SB10 made it over its next hurdle in the Senate this week, although not without a few surprises. Sen. Bradley opened by reiterating the inexcusable conditions that coastal communities experienced as a result of toxic discharges. He noted that a State of Emergency is in most cases created by an act of God, but this was a glaring exception. Our 242-day exposure to dangerous cyanobacteria and the tremendous economic loss that resulted were self-inflicted. “This from a state that brags about its water.”
People from all across the state traveled to address the committee with personal stories. Captain Adam Morley of St. Augustine reminded the council that the effects of toxic algae are a shared burden throughout Florida. “When the gates open up, the guides down there are displaced and they come up to where the water is still healthy, destabilizing the local industry that I work on. This is not just a South Florida issue – it is a state-wide issue, it affects all of us.”
Leader Braynon, a vocal advocate for the glades, shocked the room with an unexpected declaration of support for the bill, acknowledging a set of amendments that included economic stimulus for the area. He called it a step in the right direction, but apparently changed his mind.

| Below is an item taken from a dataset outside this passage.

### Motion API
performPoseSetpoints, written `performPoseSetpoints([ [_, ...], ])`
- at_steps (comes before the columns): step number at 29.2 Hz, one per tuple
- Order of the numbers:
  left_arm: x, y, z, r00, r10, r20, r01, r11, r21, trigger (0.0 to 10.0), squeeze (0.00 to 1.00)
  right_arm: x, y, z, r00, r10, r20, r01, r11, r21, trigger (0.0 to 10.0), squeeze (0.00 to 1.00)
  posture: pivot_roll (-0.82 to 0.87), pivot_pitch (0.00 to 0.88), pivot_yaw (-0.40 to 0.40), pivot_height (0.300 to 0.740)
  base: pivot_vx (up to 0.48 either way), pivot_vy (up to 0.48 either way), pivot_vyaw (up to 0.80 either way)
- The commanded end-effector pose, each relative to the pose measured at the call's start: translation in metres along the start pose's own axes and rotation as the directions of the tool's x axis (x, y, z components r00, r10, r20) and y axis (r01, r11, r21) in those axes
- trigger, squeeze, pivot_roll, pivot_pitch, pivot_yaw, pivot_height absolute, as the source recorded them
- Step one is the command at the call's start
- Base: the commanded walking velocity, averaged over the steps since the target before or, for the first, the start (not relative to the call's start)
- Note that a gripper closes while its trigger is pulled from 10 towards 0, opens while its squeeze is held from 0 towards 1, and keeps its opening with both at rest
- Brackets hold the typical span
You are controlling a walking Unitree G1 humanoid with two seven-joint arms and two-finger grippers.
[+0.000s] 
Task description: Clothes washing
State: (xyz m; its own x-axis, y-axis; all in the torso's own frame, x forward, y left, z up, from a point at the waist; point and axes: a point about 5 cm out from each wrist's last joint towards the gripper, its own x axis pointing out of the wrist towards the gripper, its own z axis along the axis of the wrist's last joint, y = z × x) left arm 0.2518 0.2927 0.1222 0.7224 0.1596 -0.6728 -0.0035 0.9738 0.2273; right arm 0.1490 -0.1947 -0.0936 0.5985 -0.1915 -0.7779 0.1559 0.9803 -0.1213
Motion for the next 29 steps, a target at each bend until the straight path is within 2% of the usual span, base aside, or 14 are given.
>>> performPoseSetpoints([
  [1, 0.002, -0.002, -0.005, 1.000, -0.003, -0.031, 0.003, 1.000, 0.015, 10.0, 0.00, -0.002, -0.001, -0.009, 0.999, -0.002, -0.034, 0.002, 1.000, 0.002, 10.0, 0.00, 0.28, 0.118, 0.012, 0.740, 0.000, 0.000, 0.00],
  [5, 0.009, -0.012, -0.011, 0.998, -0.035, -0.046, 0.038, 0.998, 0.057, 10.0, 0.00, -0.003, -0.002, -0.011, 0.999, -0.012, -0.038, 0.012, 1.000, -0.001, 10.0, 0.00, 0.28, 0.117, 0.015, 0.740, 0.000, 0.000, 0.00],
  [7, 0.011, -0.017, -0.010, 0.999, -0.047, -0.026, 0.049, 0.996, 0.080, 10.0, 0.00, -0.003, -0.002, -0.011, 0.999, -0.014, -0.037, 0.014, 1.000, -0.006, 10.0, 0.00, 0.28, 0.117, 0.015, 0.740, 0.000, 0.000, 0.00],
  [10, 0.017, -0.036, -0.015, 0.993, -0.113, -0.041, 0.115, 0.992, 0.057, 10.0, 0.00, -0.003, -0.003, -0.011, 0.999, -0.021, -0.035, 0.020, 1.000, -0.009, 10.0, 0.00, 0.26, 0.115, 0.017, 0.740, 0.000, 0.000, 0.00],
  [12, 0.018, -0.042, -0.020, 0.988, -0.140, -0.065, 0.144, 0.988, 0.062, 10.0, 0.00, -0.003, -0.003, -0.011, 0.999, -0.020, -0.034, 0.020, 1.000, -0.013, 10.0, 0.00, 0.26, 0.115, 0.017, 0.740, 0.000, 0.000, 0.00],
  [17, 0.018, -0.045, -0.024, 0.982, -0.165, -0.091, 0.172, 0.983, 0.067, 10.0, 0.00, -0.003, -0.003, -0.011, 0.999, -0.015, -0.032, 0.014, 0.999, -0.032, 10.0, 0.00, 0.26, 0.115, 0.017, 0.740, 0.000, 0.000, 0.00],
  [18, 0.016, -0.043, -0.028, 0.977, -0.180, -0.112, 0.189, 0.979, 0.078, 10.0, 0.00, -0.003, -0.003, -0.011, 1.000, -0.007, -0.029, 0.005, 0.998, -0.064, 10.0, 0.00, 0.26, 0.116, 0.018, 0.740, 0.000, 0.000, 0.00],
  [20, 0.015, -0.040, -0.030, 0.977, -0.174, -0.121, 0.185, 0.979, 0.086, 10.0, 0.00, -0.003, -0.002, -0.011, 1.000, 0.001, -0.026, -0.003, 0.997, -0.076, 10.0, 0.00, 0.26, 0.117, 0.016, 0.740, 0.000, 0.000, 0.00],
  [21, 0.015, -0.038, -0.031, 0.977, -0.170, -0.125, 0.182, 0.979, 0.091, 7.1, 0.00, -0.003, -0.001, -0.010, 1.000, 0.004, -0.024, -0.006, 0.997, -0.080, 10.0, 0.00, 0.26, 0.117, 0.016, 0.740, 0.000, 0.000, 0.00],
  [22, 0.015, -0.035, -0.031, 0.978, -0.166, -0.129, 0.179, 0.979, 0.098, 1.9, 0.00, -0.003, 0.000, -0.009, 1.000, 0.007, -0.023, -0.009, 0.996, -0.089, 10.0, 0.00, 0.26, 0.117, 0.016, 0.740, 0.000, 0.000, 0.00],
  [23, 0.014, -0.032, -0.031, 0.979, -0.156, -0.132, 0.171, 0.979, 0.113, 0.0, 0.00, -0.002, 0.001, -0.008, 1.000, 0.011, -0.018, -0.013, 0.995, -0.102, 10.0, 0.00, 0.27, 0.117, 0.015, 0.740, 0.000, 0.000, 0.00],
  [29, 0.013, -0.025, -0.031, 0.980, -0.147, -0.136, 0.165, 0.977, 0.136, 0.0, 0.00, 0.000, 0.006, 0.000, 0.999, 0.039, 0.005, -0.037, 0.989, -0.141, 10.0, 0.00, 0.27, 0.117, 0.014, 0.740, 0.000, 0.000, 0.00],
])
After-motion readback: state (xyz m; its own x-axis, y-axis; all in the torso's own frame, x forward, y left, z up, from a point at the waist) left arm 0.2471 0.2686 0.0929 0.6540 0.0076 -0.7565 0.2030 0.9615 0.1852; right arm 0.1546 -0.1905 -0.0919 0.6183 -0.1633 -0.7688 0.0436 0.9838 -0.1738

After listening to public testimony for and against the bill, he pulled his supporting vote, casting the committee’s only “no.”

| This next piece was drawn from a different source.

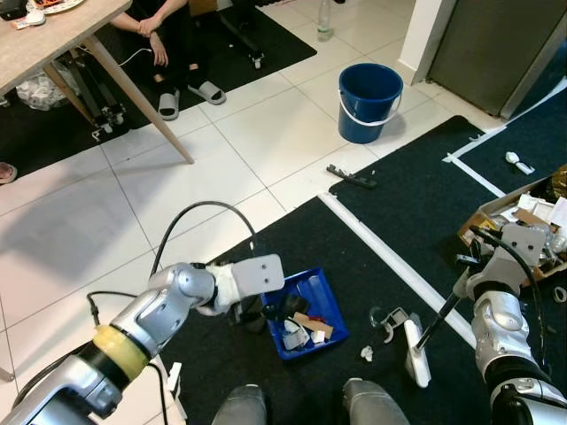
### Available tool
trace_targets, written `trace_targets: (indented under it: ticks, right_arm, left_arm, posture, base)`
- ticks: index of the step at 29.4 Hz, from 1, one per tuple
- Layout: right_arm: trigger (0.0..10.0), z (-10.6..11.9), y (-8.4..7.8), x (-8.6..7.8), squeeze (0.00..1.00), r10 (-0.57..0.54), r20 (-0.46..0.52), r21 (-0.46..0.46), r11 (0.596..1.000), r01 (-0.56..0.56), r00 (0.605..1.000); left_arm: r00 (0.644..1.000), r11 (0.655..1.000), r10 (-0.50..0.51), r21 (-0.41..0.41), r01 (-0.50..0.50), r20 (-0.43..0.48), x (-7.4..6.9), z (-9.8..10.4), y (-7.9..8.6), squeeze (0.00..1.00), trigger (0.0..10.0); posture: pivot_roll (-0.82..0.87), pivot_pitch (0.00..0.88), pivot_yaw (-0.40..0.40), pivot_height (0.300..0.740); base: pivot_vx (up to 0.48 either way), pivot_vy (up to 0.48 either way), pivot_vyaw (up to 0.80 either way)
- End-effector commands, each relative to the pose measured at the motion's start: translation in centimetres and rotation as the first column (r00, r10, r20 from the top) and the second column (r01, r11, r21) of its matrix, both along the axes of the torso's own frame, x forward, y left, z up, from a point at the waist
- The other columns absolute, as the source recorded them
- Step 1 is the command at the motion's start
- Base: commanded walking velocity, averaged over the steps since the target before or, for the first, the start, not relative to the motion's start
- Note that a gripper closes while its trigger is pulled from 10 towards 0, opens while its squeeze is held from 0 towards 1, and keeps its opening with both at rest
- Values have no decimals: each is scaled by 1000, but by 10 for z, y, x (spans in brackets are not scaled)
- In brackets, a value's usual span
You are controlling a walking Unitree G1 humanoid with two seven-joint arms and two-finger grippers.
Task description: Sweep floor
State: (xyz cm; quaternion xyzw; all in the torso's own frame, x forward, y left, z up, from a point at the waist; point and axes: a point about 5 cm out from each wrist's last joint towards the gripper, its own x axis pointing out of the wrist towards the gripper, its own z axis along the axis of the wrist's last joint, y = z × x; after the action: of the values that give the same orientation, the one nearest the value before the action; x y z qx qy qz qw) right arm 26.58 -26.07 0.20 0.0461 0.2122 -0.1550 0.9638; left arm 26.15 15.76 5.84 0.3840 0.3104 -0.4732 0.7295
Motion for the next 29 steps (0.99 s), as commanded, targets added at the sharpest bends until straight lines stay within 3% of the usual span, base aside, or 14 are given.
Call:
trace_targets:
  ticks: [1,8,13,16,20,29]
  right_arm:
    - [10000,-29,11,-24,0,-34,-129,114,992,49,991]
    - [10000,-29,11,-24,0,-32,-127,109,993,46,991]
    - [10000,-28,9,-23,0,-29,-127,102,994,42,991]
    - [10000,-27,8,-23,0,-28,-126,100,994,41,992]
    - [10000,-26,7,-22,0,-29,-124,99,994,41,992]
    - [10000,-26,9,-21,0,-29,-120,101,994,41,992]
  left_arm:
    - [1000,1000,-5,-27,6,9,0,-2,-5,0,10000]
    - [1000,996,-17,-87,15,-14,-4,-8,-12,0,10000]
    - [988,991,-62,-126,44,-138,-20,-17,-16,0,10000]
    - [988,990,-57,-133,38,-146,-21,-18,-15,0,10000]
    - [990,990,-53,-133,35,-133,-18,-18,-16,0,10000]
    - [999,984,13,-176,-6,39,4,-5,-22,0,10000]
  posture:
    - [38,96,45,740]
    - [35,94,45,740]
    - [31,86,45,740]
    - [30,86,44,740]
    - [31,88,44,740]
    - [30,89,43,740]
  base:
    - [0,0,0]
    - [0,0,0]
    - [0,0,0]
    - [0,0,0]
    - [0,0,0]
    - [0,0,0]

Braynon blamed the exchange of permanent union jobs for temporary jobs related to reservoir construction for his reversal, saying they were insufficient to offset the economic deterioration already suffered by the communities, which he compared to earthquake- and hurricane-torn Haiti. While it’s true that Glades communities have long been in need of economic opportunity and decent jobs, it's a stretch to compare them to Haiti. Braynon should consider the thousands of good design, engineering, and construction jobs that CERP’s 50-year, $20 billion price tag will create, and work to ensure that many of them go to the communities that he feels resemble the poorest country in the Western Hemisphere.
Braynon’s lone dissenting vote is a reminder that, even as SB10 advances through appropriations, it still has a long way to go. In order to make this a win-win for all stakeholders, committee leaders will need to continue to show a combination of strength and empathy for both sides of the narrative.